(Stored records)
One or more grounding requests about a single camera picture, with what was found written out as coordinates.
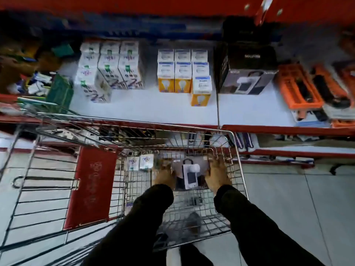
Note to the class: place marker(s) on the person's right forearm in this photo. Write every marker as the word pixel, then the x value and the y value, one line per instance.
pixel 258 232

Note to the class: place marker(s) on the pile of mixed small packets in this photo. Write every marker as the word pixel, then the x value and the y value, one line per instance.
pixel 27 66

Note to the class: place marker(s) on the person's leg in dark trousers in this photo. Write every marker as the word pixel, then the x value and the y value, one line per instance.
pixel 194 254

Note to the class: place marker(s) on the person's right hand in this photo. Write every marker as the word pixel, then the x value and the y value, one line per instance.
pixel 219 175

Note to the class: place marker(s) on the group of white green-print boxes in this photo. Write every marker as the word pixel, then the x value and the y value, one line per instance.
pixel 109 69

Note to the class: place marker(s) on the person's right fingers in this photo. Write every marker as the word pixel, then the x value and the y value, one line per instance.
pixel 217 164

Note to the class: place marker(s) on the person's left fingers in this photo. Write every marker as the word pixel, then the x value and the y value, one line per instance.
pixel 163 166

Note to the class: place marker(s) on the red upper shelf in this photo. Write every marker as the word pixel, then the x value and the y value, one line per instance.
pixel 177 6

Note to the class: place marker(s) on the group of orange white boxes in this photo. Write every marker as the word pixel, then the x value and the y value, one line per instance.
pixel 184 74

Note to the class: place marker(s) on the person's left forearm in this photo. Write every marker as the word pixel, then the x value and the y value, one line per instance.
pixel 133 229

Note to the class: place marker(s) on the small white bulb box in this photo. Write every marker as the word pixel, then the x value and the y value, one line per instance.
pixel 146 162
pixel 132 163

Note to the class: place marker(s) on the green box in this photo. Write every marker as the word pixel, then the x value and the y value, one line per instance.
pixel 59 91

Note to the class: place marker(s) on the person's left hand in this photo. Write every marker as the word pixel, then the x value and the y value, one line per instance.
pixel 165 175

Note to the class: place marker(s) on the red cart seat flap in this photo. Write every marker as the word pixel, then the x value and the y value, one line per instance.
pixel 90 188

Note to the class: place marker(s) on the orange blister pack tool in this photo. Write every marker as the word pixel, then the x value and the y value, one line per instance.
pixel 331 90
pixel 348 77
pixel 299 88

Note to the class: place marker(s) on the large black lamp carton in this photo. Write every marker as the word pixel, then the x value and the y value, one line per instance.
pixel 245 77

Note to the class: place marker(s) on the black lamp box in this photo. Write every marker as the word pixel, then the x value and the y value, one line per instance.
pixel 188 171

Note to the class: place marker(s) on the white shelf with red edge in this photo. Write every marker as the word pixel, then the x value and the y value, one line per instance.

* **Prompt**:
Return the preceding entries exactly, each word as given, but leave out any picture.

* **Response area**:
One or more grounding requests about a single camera picture, with what was found written out as coordinates.
Note to the class: place marker(s) on the person's right forearm in this photo. Write every marker as the word pixel, then the x value and the y value, one line per instance.
pixel 258 232

Note to the class: place marker(s) on the pile of mixed small packets in this photo. Write every marker as the word pixel, then the x value and the y value, one line per instance.
pixel 27 66

Note to the class: place marker(s) on the person's leg in dark trousers in this photo. Write every marker as the word pixel, then the x value and the y value, one line per instance.
pixel 194 254

Note to the class: place marker(s) on the person's right hand in this photo. Write every marker as the word pixel, then the x value and the y value, one line per instance.
pixel 219 175

Note to the class: place marker(s) on the group of white green-print boxes in this photo. Write every marker as the word pixel, then the x value and the y value, one line per instance.
pixel 109 69

Note to the class: place marker(s) on the person's right fingers in this photo. Write every marker as the word pixel, then the x value and the y value, one line per instance.
pixel 217 164

Note to the class: place marker(s) on the person's left fingers in this photo. Write every marker as the word pixel, then the x value and the y value, one line per instance.
pixel 163 166

Note to the class: place marker(s) on the red upper shelf in this photo. Write every marker as the word pixel, then the x value and the y value, one line per instance.
pixel 177 6

Note to the class: place marker(s) on the group of orange white boxes in this photo. Write every marker as the word pixel, then the x value and the y value, one line per instance.
pixel 184 74

Note to the class: place marker(s) on the person's left forearm in this photo. Write every marker as the word pixel, then the x value and the y value, one line per instance.
pixel 133 229

Note to the class: place marker(s) on the small white bulb box in this photo. Write every marker as the word pixel, then the x value and the y value, one line per instance.
pixel 146 162
pixel 132 163

Note to the class: place marker(s) on the green box in this photo. Write every marker as the word pixel, then the x value and the y value, one line per instance.
pixel 59 91

Note to the class: place marker(s) on the person's left hand in this photo. Write every marker as the word pixel, then the x value and the y value, one line per instance.
pixel 165 175

Note to the class: place marker(s) on the red cart seat flap in this photo. Write every marker as the word pixel, then the x value and the y value, one line per instance.
pixel 90 188

Note to the class: place marker(s) on the orange blister pack tool in this photo. Write every marker as the word pixel, then the x value and the y value, one line per instance.
pixel 331 90
pixel 348 77
pixel 299 88

Note to the class: place marker(s) on the large black lamp carton in this photo. Write every marker as the word pixel, then the x value and the y value, one line per instance.
pixel 245 77

Note to the class: place marker(s) on the black lamp box in this photo. Write every marker as the word pixel, then the x value and the y value, one line per instance.
pixel 188 171

Note to the class: place marker(s) on the white shelf with red edge in this photo. Write every marker as the word pixel, then the x value and the y value, one line per instance.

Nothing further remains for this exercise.